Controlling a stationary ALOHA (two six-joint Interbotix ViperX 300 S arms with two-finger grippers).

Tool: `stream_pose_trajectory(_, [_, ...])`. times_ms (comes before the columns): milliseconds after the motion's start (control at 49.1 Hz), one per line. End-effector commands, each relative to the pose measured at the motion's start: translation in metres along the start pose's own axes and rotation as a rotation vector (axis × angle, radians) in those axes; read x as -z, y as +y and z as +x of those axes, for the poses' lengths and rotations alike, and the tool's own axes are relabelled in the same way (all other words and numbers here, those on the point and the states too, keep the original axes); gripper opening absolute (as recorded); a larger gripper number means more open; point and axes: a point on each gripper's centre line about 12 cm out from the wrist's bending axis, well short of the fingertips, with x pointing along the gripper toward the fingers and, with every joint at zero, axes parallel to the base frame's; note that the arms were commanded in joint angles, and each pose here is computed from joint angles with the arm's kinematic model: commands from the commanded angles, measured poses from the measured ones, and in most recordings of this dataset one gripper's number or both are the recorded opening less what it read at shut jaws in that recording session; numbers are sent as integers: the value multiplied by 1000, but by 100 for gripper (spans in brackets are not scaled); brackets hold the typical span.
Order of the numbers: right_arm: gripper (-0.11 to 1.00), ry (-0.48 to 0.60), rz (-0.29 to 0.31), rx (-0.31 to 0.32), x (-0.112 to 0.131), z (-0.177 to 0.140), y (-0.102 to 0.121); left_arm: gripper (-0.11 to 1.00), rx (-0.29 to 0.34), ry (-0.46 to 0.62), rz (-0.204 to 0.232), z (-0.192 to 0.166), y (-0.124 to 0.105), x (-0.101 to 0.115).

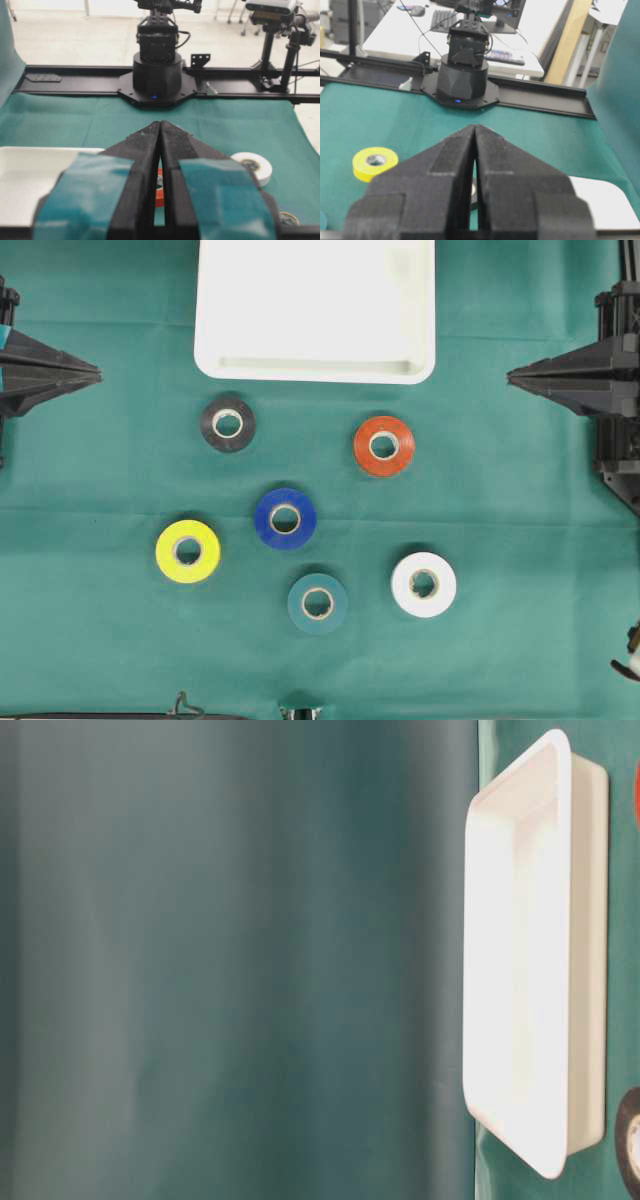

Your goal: Pick up the tape from a random location and place it into the white case.

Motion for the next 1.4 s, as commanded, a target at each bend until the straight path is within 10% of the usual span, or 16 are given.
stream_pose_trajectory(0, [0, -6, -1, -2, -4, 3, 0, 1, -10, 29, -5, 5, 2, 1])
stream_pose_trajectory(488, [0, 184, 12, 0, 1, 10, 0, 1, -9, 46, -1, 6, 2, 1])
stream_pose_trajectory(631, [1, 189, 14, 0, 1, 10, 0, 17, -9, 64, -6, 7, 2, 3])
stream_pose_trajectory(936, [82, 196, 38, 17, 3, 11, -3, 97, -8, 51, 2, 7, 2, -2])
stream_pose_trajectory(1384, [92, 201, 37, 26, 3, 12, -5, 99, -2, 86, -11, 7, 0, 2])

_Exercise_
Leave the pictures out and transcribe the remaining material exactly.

_Exercise answer_
Controlling a stationary ALOHA (two six-joint Interbotix ViperX 300 S arms with two-finger grippers).

Tool: `stream_pose_trajectory(_, [_, ...])`. times_ms (comes before the columns): milliseconds after the motion's start (control at 49.1 Hz), one per line. End-effector commands, each relative to the pose measured at the motion's start: translation in metres along the start pose's own axes and rotation as a rotation vector (axis × angle, radians) in those axes; read x as -z, y as +y and z as +x of those axes, for the poses' lengths and rotations alike, and the tool's own axes are relabelled in the same way (all other words and numbers here, those on the point and the states too, keep the original axes); gripper opening absolute (as recorded); a larger gripper number means more open; point and axes: a point on each gripper's centre line about 12 cm out from the wrist's bending axis, well short of the fingertips, with x pointing along the gripper toward the fingers and, with every joint at zero, axes parallel to the base frame's; note that the arms were commanded in joint angles, and each pose here is computed from joint angles with the arm's kinematic model: commands from the commanded angles, measured poses from the measured ones, and in most recordings of this dataset one gripper's number or both are the recorded opening less what it read at shut jaws in that recording session; numbers are sent as integers: the value multiplied by 1000, but by 100 for gripper (spans in brackets are not scaled); brackets hold the typical span.
Order of the numbers: right_arm: gripper (-0.11 to 1.00), ry (-0.48 to 0.60), rz (-0.29 to 0.31), rx (-0.31 to 0.32), x (-0.112 to 0.131), z (-0.177 to 0.140), y (-0.102 to 0.121); left_arm: gripper (-0.11 to 1.00), rx (-0.29 to 0.34), ry (-0.46 to 0.62), rz (-0.204 to 0.232), z (-0.192 to 0.166), y (-0.124 to 0.105), x (-0.101 to 0.115).


Your goal: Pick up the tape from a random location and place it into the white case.

Motion for the next 1.4 s, as commanded, a target at each bend until the straight path is within 10% of the usual span, or 16 are given.
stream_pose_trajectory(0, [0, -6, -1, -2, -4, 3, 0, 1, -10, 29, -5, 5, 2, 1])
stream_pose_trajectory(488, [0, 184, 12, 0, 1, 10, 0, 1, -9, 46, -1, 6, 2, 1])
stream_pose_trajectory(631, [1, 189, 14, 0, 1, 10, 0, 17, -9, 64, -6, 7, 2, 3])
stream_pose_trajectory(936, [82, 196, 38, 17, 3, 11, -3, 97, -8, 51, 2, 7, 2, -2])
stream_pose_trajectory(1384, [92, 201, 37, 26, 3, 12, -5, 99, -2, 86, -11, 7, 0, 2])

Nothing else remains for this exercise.